Where’s the Rona? — Summary

Mark Mullins
3 min readAug 8, 2020

The coronavirus is not only not everywhere, it is hardly anywhere

Our effort to control the coronavirus is based on a deep belief that we can tame nature.

Our fear of the coronavirus is based on a deep belief that the pathogen may be everywhere.

Neither belief is true, so we must change our minds in order to end this social crisis.

What does it take to believe that we can control a viral pandemic?

The starting point must be the idea that people can tame nature.

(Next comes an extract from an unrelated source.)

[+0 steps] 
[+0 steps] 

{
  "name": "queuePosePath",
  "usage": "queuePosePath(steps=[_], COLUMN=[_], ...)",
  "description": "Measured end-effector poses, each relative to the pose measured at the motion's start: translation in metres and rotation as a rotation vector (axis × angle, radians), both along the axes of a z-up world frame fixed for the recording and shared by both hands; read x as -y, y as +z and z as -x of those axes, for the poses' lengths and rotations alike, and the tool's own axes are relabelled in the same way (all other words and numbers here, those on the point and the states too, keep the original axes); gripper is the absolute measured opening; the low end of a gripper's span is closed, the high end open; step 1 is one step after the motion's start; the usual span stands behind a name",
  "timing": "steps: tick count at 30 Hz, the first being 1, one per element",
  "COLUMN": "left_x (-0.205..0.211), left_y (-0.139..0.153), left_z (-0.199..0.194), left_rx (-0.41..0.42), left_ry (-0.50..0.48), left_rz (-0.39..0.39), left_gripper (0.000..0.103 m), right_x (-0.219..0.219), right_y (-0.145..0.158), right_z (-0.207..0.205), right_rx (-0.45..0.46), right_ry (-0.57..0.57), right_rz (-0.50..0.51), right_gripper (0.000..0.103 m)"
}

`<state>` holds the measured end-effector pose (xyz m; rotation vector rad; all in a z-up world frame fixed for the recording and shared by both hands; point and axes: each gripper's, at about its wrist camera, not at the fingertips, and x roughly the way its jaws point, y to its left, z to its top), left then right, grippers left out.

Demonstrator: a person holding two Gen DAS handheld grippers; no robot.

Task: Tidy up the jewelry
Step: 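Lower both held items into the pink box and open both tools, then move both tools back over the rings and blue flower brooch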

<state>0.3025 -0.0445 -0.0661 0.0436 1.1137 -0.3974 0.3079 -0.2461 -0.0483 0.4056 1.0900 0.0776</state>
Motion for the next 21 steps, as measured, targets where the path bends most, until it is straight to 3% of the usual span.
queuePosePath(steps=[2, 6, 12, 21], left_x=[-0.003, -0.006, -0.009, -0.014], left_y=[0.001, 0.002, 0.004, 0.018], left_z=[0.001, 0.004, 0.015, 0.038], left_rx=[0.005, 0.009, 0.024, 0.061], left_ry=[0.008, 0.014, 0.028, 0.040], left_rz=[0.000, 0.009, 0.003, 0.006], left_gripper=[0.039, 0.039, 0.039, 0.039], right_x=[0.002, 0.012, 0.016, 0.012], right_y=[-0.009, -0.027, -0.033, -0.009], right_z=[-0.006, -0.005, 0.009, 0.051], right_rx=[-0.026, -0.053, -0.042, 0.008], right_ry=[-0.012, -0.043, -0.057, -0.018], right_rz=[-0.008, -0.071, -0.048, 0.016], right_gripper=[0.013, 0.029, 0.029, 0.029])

Our presumed control over nature is the source for the widespread belief that many of the government policies already instigated — from lockdowns and other contact restrictions to the use of masks and sanitizers — have been wildly successful.

And yet, it seems that we may be inflating our role in this very natural process.

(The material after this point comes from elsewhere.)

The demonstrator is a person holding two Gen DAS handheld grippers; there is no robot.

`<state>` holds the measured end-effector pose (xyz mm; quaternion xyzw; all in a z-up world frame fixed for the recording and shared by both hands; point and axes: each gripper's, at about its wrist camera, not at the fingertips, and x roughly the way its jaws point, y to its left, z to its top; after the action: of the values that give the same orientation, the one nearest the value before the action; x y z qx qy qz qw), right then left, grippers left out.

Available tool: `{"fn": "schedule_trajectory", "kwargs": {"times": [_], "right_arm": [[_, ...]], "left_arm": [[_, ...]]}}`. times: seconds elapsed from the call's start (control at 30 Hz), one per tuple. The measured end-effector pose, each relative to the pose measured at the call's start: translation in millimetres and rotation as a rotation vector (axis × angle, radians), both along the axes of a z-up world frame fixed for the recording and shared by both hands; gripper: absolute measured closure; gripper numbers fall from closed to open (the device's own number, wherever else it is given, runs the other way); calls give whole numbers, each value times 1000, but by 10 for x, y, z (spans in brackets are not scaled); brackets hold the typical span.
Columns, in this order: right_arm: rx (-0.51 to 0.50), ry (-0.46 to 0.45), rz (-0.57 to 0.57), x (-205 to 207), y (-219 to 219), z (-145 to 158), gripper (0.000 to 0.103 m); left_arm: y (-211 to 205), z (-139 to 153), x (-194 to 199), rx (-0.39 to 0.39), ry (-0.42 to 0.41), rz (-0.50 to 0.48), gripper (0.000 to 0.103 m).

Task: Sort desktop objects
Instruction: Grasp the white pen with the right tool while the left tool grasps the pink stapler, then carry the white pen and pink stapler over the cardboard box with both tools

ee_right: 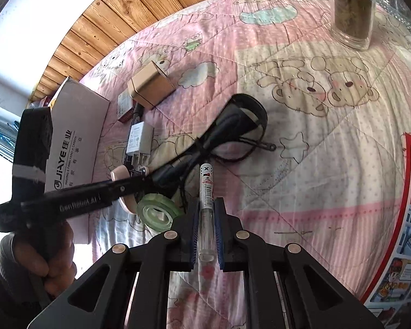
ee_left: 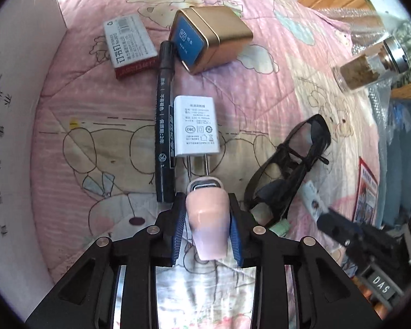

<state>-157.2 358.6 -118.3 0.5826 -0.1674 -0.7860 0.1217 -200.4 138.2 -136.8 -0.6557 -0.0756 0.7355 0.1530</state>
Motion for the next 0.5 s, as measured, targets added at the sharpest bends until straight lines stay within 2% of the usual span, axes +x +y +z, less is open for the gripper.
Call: {"fn": "schedule_trajectory", "kwargs": {"times": [0.17, 0.3, 0.5], "right_arm": [[3, -18, -23, 165, 78, -49, 91], [7, -1, -8, 255, 129, 38, 91], [31, 20, 34, 275, -22, 169, 91]], "left_arm": [[-6, 41, 79, -24, 21, -37, 76], [-85, 132, 149, -26, 28, -37, 76], [-216, 368, 299, -44, 77, -39, 76]]}}
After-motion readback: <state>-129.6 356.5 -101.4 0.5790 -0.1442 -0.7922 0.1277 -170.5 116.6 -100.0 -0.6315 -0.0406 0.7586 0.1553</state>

There is little evidence, aside from selectively chosen anecdotes that can easily be refuted by other examples, that anything beyond basic hygienic practices and simple physical distancing have altered the course of the pandemic — and even those measures are not really proven.

So, if a belief in our near omnipotence is a prerequisite for expecting viral control, what is the deep-seated but unspoken assumption behind our belief in the very existence of the viral threat?

After all, we cannot see, smell, taste, or touch the coronavirus.

That mental disconnect leads us to the true underlying assumption about our belief in the coronavirus: we assume it exists as a profound threat because we believe that it may be everywhere.

In essence, we throw every bit of rational probabilistic thinking out the window and opt for a one-dimensional magical theory that the threat is actually all around us. We don’t know and we can’t know, so we assume it is here, there, and everywhere.

More supple minds might ask: is this a proper view of reality?

Just because something could be somewhere, does it make it likely or even possible that it actually is there?

I prefer to look at the issue practically, and so I went and cracked some numbers to understand the prevalence of the coronavirus.

First, I wanted to understand the playing field, where it was possible for the virus to exist.

Using my home Vancouver as an example, I calculated the indoor and outdoor spaces of the city, the only areas where the virus is likely to lurk. That gives us a bit under 100 billion cubic feet of total indoor and outdoor potential viral space.

Next, I calculated the storage space in the primary resting place for the virus: our lungs. The number is around 80 million cubic feet (mcf) for all the people of Vancouver.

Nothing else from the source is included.